The concepts underlying insertion were taught in lecture for one week and in the next week the students were evaluated over two days. On the first day, the students were given a pre-test for thirty minutes followed by a session with the tutoring system. Two days later, they were given the post-test which was a duplicate of the pre-test. The number of unrecognized errors is approximately 10% in the pre tests and 4% in the post tests. We analyzed the unrecognized errors by hand and found that in most cases we (the human graders) were also unable to determine the error type. Many of these errors were generated by students who were “gaming” the system to finish the tests faster by making random selections and then submitting the random answer. The data shows that the most common error was committed when selecting the appropriate transformation to apply. This error is caused by the student either (1) selecting the wrong node as the current node or (2) not correctly recognizing the preconditions for each transformation. The data provided in the student answers is insufficient for us to disambiguate between those two errors.
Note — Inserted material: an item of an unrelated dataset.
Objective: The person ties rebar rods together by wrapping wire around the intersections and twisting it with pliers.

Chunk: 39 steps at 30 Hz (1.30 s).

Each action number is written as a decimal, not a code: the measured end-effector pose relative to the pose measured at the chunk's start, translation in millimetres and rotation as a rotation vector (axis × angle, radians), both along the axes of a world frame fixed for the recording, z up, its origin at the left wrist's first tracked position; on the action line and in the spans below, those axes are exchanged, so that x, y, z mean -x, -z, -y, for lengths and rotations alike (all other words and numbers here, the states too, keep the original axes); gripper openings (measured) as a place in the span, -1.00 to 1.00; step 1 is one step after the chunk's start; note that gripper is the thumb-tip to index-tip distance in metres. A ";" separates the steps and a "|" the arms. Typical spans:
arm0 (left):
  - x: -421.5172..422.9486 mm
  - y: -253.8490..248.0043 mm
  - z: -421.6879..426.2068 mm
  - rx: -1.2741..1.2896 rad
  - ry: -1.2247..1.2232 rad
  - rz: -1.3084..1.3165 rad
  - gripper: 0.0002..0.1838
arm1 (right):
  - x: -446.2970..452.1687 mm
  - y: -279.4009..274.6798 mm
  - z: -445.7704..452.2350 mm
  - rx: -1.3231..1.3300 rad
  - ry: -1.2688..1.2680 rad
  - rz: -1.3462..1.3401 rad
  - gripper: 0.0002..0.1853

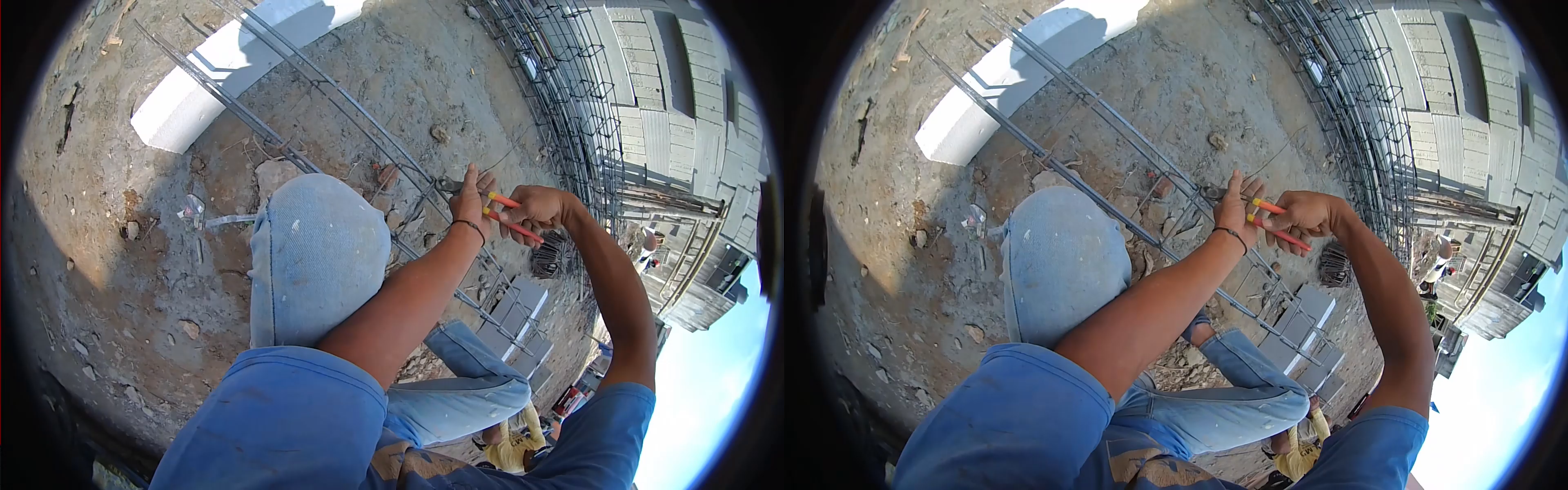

Table 1 shows a breakdown of the data by the type of transformation. The largest number of errors were made in applying the color flip transformation. This is one of the simpler transformations in that the colors of three nodes (current node, two children) are flipped. Most of the errors occurred due to the students not recognizing the applicable preconditions and selecting the transformation. Note that the grading tool only grades up until the first error so that if students were to make subsequent errors those errors would not be detected. This explains why the errors in single rotation and double rotation do not appear to decrease significantly (in some cases they increase) between the pre and post test. The color flip transformation frequently leads to a succeeding rotation and if a student does not apply the color flip they will not be tested on the second transformation. The tutoring helps the students recognize when to apply the color flip (decrease in errors between pre and post tests) and that leads them to an error in the subsequent rotation.

Table 1. Errors for each type of insertion operation

Deletion operations are more complex than insertion operations and what makes it more difficult is that many of the operations share the same name as the insertion operations even though the preconditions and semantics are different. Just like for insertion, the most common error was committed when selecting the appropriate transformation to apply. The grading tool was able to correctly determine the type of error in approximately 90% of the pre and post test errors. Table 2 shows a breakdown of the data by the type of transformation. The largest number of errors were made in applying the drop&rotate transformation. This is a case that is poorly explained and illustrated in the textbook.

Table 2. Errors for each type of deletion operation

7 Conclusion

This paper has described an a tool for assessing student skills on red black tree (specialization of binary search tree) insertion and deletion algorithms. The advantage of the tool is that it provides a scaffolding-free (thus realistic) evaluation environment while still being able to accurately determine the correctness of student answers. In addition, it can classify 90% of the first error found in each student’s answer. The tool uses strong domain knowledge and heuristics to determine the likely type of error in each case and has been evaluated on three semesters of student data from a data structures class. A companion paper shows how the analysis from the assessment tool can be used to construct an effective Bayesian student model.